Even if the hiring rate did not go up at a fast pace this month, the U.S. private sector still added about 185,000 workers. This is definitely a lower number compared to June’s 229,000 job gains, but it still shows that the employment market is strong.
These figures were revealed by Payroll processor ADP, which only covers the private sector. However, economists predict that the actual number rises to about 225, 000 added workers. This does not change the unemployment rate, which remains steady at 5.3 percent.
According to reports, it was large firms that mostly made the hiring in July. Small businesses, with 50 employees or fewer, only added 59,000 job gains in July, down from more than 100,000 reported last month. On the other hand, larger companies added about eight times more workers than they did in June.
The business service sector added about 42,000 workers in July, which is 19,000 fewer compared to last month. The transport, utilities and the financial business also added fewer jobs.
Because of the increased number of people hired since last year, home pricing has gone up by at least 6 percent all over the country, which led to higher demand for accommodation. This is one of the reasons why construction firms counted 15,000 more workers.
The decline in oil prices have also had an influence on the job market. For instance, manufacturing businesses only added 2,000 workers.
The low-priced oil will most likely lead to layoffs in the energy sector in the following months, according to Mark Zandi, who is a chief economist and Moody Analytics. This will slow down the hiring rate even more.

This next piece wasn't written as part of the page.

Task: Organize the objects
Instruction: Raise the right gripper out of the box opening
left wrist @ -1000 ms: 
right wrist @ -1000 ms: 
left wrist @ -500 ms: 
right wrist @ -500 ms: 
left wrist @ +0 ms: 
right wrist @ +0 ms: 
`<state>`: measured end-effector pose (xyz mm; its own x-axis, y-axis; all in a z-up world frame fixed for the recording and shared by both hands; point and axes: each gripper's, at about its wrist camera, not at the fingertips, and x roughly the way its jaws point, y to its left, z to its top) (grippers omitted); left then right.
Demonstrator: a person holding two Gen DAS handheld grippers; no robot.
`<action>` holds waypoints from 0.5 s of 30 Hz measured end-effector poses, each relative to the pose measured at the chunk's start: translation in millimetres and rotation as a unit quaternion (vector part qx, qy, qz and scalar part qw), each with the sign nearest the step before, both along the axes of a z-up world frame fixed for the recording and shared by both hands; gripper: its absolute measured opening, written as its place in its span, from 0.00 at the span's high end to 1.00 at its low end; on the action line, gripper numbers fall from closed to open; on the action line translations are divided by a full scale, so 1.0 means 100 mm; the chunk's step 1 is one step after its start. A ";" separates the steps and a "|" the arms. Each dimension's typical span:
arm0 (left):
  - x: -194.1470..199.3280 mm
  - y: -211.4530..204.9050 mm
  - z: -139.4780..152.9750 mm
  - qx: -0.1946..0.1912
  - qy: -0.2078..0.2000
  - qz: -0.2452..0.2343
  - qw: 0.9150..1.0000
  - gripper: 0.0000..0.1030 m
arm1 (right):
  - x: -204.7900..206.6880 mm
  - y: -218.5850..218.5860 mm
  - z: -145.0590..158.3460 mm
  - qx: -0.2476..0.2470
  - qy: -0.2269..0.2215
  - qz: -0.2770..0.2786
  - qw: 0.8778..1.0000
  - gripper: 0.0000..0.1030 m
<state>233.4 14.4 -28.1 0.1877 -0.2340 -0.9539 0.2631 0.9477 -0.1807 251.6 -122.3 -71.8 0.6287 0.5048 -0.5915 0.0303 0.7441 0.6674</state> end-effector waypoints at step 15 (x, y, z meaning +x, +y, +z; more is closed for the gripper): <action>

In spite of this, he estimates that there will still be about 200, 000 more jobs available on the market every month, which will have a positive impact on the unemployment rate this year and on the interest rates, which are currently extremely low.
A representative of the Federal Reserve said that interest rates might be higher this year, maybe starting with September. This largely depends on the economy and on the hiring rate. Surveys have shown that people are still reluctant to spending, even if consumer satisfaction has been on the rise lately.